Juniper lake is 1.5 miles from my house, I've never fished it.:no: Here is a quote about the lake:

In Walton County, 665-acre Juniper Lake is the largest of the six Panhandle lakes. It is located about three miles north of DeFuniak Springs, east of U.S. Highway 331 and west of S.R. 83.:thumbsup:
Sea-r-cy


----------



## FishWalton

Just back from a walk down to Lake DeFuniak and spoke with a fisherman. He reported a couple not far from where he was loaded up earlier in the afternoon on bream fishing a dug out drain hole near the north dock. Used fermented dog food with maggots to chum and maggots on small hook. There are several of these holes around the lake where they were dug out a few years back. There were two bass boats on the lake this afternoon. He said he caught a 17 lb blue last year one night right where he was fishing this afternoon. Also, he lives out by Juniper and said the dam launch parking lot had a bunch of rigs parked there Saturday. Things are looking up for these lakes.


----------



## pop-n-chick

is juniper lake open for public fishing?????


----------



## FishWalton

Yes, it's managed by the state. There are two boat ramps and good areas by the ramps for bank fishing. There are homes all around the lake so this is private land. Docks are around part of the lake. A zillion stumps for fish cover. Travel the channels if you run fast, otherwise you will be on a stump real quick. Google. Juniper lake in Walton County and you will get a number sites.

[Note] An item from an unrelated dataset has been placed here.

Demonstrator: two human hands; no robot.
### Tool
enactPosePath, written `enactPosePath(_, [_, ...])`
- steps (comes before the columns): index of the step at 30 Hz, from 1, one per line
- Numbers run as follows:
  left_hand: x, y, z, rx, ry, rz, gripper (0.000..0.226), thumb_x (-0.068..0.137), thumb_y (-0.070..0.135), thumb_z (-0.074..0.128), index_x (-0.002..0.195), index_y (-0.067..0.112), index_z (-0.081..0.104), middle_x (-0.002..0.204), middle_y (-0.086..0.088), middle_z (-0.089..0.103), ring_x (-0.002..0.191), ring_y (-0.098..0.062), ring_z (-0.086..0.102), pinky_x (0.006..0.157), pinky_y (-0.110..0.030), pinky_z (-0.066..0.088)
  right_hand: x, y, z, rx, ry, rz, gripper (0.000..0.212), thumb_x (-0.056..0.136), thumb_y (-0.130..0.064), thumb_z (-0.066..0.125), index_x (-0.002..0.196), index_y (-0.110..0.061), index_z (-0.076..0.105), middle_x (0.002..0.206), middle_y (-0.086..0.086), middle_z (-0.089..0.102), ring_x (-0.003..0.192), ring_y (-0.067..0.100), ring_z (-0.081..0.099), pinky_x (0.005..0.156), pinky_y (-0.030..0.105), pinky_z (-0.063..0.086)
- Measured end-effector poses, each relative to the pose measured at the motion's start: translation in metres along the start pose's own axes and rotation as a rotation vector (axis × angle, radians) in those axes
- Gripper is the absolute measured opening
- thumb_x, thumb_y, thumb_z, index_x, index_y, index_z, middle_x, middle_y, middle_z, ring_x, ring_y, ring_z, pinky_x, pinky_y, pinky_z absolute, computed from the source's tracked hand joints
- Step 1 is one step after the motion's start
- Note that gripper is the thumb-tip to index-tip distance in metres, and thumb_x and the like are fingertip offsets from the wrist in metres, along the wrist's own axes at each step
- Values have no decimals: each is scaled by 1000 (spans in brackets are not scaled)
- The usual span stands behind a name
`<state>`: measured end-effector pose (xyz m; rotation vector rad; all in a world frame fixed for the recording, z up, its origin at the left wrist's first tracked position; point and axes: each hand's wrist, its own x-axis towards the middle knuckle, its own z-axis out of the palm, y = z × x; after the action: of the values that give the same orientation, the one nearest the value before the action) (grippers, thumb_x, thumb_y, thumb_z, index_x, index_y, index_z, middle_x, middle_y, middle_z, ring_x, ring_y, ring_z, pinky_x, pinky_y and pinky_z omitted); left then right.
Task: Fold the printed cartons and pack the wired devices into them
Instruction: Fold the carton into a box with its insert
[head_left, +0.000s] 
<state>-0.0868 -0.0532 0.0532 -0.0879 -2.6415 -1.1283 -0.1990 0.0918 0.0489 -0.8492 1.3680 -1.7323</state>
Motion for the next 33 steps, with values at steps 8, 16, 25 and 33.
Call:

There is also a nice campground as well.

http://www.passport-america.com/Campgrounds/CampgroundDetails.aspx?CampgroundId=1713


----------



## Sequoiha

Ive never fished Juniper, but the wife and I fish King lake about 10 times a year.


----------



## FishWalton

King Lake is giving up some huge bass right now. A friend lives on the lake and he's catching them off his dock. The largest 9.5 lbs. He has caught several 4 to 5 +


----------